It’s now 74 days since the spectacular finale of the #107days campaign, 439 days since LB died, preventably in STATT.
Progress towards #JusticeforLB continues at a pace, in the last week alone we’ve unveiled the beautiful LB Justice Quilt, and yesterday we launched the LB Bill website. All this in addition to the other actions documented in our earlier post about maintaining momentum. Quite a lot of action for an entirely volunteer campaign figured headed by a family in the worst situation imaginable. So yesterday Sara and I were talking about how much has been achieved since the end of the #107days, in those 74 days.
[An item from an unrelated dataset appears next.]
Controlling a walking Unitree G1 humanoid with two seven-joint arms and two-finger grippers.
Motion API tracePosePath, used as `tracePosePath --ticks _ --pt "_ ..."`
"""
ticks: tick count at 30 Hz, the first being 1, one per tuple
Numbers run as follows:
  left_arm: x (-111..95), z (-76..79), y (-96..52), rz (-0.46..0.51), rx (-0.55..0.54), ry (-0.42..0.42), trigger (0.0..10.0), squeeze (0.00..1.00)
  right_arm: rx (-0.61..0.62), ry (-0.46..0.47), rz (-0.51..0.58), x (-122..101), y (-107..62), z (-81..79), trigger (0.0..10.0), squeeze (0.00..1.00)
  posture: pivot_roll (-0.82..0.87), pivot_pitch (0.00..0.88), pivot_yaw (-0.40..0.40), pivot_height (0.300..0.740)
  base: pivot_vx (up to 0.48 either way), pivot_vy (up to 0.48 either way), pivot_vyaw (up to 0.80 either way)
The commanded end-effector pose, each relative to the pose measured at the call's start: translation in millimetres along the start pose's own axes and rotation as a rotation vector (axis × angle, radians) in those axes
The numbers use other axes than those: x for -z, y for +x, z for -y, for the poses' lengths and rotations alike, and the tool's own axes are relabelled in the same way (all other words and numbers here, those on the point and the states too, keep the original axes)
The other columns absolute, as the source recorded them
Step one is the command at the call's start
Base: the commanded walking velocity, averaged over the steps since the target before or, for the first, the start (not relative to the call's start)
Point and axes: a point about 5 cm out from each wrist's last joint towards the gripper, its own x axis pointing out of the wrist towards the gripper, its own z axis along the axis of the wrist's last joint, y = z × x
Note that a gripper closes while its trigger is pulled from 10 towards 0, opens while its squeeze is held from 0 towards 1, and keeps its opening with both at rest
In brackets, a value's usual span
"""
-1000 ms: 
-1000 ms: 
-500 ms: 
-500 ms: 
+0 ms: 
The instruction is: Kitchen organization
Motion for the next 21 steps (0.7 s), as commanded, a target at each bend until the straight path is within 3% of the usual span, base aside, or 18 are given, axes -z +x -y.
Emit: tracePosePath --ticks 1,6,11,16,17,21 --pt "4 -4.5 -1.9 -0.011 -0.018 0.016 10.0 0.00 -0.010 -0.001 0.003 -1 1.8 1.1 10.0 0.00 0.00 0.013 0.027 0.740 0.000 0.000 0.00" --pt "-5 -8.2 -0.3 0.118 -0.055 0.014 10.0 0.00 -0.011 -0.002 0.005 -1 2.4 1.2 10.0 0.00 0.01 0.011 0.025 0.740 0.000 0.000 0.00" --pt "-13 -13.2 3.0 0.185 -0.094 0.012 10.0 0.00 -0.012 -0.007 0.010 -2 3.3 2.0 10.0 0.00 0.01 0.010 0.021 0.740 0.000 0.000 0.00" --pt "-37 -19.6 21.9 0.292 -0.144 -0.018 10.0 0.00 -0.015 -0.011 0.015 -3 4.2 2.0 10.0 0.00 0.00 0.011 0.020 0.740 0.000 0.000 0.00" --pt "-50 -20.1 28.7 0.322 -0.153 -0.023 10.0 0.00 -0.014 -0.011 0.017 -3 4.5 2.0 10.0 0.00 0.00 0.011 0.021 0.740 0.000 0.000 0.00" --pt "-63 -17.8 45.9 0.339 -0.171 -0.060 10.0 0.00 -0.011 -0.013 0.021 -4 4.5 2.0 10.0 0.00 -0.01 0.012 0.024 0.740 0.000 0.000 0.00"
Contrast that progress with the progress made in STATT in the 74 days that immediately followed LB’s death. Over to Sara:
Apologies for the somewhat ironic title for this post. A year ago this week, the CQC went into the Slade House site (which included the STATT unit) and did an inspection that (at last) made visible the level of disfunction/malaise/failure that characterised provision there.
A marker of how bad it was, LB’s death hadn’t sparked any apparent consideration around whether or not there might be issues around the quality of care provided. Nothing, in 74 days after the worse outcome of ‘care’ imaginable, no action, no change, no improvement.
The CQC inspection team pitched up for a routine inspection and did their job.
The full horror of what the team found can be read here. It’s a deeply sad, harrowing, unbelievable and enraging read. And was followed by similar failures at other provision in Oxfordshire.
It is impossible to know, but our suspicion is that without CQC conducting routine inspections, issuing enforcement action and continuing to monitor the ‘progress’ at Southern Health, it is a very real possibility that STATT could still be open. The inevitable outcome of that is too much to imagine.
We have a long old road to get #JusticeforLB, but there are inklings that in small ways we may already be improving things for other dudes. So, as ever, thanks for all your support. Huge thanks also to CQC, for doing their job, but doing it with care, compassion and attention to detail, something the evidence suggest were rare commodities around STATT.